È tempo di nuova evangelizzazione, si parla di sinodalità nella Chiesa. Papa Francesco ci ricorda che siamo strumenti della Parola e ci richiama a un cristianesimo incarnato che parla soprattutto di carità ed accoglienza. Don Giampaolo non smette di esortarci ad essere servitori della Parola che è mezzo di salvezza e di speranza per tanti che sono lontani.   Abbiamo pensato che, forse, in tutti questi anni, noi famiglie, abbiamo anche deluso don Giampaolo, perché i nostri gruppi di Comunità non  si  sono allargati,  in  compenso  noi  siamo  diventati  più  anziani  e  ci  siamo  resi  conto  che  non siamo fatti per evangelizzare grandi folle. Abbiamo visto nei nostri fratelli e sorelle quanto è difficile accogliere la volontà di Dio nella propria vita, perché spesso non corrisponde ai nostri sogni. Molti consacrati sognavano di diventare missionari della Parola in giro per il mondo intero, invece, davanti alle esigenze della famiglia, alla malattia dei propri cari e anche davanti alla propria malattia, hanno dovuto accettare il calice del sacrificio dicendo il proprio “Amen”. Per noi quei fratelli sono stati un esempio, testimoni autentici di fede e di amore perché erano certi che il loro sacrificio, unito a quello di Gesù, sarebbe servito al bene di tutti. Essi ora sono in Dio e là sono un anticipo della Comunità anche per noi.

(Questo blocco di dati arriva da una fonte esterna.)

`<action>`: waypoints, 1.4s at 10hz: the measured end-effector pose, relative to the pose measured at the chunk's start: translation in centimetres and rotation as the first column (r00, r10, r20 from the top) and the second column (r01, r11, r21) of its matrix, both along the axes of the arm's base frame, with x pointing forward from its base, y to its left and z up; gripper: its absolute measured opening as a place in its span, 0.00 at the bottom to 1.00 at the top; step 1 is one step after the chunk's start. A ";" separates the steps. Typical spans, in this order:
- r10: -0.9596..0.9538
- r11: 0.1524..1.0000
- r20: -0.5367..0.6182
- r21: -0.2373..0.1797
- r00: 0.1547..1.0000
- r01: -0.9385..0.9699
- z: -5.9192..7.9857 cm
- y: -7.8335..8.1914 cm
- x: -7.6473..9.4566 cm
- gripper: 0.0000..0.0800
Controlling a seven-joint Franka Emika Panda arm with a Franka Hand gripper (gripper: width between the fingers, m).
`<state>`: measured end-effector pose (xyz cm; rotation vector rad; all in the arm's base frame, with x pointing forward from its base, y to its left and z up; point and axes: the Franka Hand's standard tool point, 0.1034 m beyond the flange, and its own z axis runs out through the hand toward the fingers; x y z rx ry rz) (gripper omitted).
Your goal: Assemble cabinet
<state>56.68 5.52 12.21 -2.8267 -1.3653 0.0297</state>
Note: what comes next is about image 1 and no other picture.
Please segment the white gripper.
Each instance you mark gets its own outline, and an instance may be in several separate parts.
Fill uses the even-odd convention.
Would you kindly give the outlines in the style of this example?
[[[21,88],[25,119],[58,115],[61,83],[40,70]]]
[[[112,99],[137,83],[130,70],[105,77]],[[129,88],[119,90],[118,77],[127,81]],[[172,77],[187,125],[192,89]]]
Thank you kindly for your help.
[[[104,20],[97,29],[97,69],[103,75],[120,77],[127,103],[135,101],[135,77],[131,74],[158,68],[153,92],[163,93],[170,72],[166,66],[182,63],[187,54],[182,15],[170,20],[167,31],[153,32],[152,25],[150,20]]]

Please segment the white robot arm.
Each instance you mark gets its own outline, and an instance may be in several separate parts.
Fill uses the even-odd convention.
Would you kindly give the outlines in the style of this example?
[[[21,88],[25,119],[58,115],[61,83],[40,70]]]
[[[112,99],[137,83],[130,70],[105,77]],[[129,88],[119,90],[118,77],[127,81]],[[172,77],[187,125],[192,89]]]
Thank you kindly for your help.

Come Figli di Maria di Nazareth, probabilmente il luogo della testimonianza, per noi famiglie, è proprio la nostra Nazareth e nel nostro stare insieme troviamo le ragioni della nostra speranza. Così andiamo avanti,  perseverando,  pellegrini  su  questa  terra  cercando  di  aiutarci  e  fare  unità  fra  noi anche se lontani. Sapendo che la Comunità è anche libertà e che in essa c’è posto per ogni vocazione. Il cammino concorde e unanime dentro la Parola di Dio, a prescindere dall’azione pastorale, dopo tanti anni ci ha fatto capire che dobbiamo essere tutti servitori di una Parola di Riconciliazione tra persone. Oggi c’è tanto bisogno di questo servizio per realizzare un mondo più umano.